● **Prompt**: Only an exact repetition is needed: the lines from the start of the listing below through the line that contains "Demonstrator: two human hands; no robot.", pictures omitted.

--- --- ---

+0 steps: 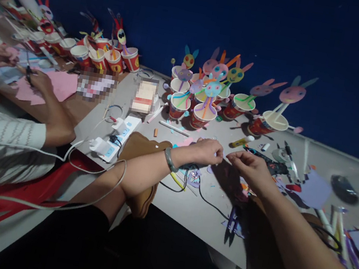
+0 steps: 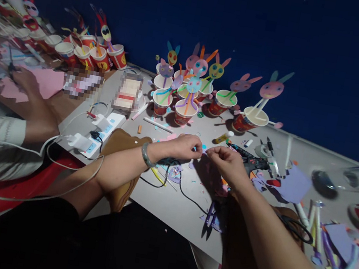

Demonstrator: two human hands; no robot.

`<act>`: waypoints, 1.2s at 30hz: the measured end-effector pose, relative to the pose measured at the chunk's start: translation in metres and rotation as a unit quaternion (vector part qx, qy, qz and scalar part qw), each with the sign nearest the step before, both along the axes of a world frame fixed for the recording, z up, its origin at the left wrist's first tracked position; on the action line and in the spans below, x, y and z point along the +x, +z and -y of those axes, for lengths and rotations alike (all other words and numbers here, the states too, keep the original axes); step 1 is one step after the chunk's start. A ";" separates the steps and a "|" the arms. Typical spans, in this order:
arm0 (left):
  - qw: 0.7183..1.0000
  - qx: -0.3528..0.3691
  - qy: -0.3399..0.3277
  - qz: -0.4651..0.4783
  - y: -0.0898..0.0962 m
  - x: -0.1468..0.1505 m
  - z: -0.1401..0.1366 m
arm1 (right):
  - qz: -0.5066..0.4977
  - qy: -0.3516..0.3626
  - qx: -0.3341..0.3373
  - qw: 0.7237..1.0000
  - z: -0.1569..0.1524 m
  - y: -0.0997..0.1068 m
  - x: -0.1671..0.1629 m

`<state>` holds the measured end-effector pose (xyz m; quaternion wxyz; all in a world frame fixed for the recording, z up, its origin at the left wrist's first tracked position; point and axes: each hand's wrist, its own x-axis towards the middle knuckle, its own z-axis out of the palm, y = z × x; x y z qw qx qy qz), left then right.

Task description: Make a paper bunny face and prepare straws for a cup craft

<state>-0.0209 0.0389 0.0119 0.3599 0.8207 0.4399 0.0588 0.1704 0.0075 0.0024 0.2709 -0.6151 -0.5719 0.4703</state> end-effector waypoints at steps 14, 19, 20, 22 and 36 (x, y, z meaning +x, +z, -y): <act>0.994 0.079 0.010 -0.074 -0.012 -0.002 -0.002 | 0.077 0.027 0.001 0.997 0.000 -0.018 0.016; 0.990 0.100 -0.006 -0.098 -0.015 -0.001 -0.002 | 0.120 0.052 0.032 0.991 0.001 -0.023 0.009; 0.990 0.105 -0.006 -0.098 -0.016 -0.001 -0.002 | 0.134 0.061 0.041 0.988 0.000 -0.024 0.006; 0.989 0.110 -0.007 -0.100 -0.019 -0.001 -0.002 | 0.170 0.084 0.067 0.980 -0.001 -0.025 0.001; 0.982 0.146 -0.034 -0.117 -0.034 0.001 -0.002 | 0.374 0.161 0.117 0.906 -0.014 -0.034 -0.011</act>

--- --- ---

● **Answer to the problem**:
+0 steps: 
+0 steps: 

Demonstrator: two human hands; no robot.

That completes the response to the exercise.